[Dataset items]
-*-*-
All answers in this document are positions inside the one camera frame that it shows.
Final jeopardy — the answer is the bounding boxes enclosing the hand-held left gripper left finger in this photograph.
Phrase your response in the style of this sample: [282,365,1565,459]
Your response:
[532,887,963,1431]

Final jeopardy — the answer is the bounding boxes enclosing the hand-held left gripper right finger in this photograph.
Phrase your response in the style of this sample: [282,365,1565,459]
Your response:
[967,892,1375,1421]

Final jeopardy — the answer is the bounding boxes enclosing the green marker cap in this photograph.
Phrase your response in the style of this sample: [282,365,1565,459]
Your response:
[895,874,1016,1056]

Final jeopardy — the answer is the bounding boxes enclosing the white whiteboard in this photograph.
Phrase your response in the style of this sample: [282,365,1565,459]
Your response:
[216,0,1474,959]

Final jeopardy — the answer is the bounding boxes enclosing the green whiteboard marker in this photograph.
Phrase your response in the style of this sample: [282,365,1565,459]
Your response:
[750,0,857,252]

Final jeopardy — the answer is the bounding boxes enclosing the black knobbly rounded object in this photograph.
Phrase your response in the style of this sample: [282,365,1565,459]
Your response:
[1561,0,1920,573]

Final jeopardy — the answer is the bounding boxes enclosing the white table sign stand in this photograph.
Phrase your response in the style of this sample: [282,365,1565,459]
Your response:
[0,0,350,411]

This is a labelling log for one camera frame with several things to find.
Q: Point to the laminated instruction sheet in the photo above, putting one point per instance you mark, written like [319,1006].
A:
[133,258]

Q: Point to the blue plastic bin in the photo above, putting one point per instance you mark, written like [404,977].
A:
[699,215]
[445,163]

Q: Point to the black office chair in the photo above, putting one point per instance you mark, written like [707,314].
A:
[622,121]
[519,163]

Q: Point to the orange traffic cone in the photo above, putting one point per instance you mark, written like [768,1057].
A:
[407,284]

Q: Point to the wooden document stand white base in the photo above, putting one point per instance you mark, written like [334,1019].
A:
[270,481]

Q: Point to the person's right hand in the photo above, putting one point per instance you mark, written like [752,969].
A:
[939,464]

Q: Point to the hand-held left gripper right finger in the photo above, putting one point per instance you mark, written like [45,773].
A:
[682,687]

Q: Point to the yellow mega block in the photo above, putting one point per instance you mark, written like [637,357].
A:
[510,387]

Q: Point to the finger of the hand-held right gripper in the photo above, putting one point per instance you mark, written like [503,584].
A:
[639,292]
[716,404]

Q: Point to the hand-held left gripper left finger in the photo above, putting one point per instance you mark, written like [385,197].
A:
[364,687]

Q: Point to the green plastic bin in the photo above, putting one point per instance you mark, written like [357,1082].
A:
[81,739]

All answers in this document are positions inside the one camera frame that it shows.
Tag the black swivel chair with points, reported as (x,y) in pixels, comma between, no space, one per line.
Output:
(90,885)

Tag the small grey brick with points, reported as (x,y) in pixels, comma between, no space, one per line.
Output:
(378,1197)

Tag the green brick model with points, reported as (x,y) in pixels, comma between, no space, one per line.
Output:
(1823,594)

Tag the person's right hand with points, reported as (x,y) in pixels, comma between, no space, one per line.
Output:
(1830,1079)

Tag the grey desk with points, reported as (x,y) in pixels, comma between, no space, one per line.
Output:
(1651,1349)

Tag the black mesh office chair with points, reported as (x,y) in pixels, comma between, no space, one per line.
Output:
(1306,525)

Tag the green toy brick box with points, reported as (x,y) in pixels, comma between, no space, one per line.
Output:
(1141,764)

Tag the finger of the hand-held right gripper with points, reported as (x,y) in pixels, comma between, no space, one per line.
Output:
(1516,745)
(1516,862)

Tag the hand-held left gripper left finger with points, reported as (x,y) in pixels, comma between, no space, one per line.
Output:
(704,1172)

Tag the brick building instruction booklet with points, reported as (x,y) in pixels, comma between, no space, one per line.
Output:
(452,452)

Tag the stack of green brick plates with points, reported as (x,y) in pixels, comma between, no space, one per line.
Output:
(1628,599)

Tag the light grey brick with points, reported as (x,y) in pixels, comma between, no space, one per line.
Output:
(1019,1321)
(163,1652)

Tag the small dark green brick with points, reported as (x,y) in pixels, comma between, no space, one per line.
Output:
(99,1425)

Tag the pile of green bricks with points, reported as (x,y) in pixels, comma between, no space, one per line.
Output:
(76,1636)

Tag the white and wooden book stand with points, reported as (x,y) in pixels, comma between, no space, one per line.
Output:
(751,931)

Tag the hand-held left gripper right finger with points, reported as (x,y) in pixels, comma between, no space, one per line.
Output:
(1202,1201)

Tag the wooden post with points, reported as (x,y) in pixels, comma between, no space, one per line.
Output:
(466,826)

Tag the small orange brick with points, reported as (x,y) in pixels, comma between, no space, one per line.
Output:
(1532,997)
-*-*-
▶ _Prompt_: Which lines above hold the string "green"? Copy each of them.

▶ _Answer section_:
Final jeopardy — the answer is the bounding boxes enclosing the green marker cap in this photograph.
Final jeopardy — the answer is the bounding boxes enclosing the green whiteboard marker in this photograph.
Q: Point to the green plastic bin in the photo above, putting one point per instance you mark, written like [357,1082].
Tag the green brick model with points, reported as (x,y) in pixels, comma between, no space, one per line.
Tag the green toy brick box with points, reported as (x,y) in pixels, comma between, no space, one per line.
Tag the stack of green brick plates with points, reported as (x,y) in pixels, comma between, no space, one per line.
Tag the small dark green brick with points, reported as (x,y) in pixels, comma between, no space, one per line.
Tag the pile of green bricks with points, reported as (x,y) in pixels, comma between, no space, one per line.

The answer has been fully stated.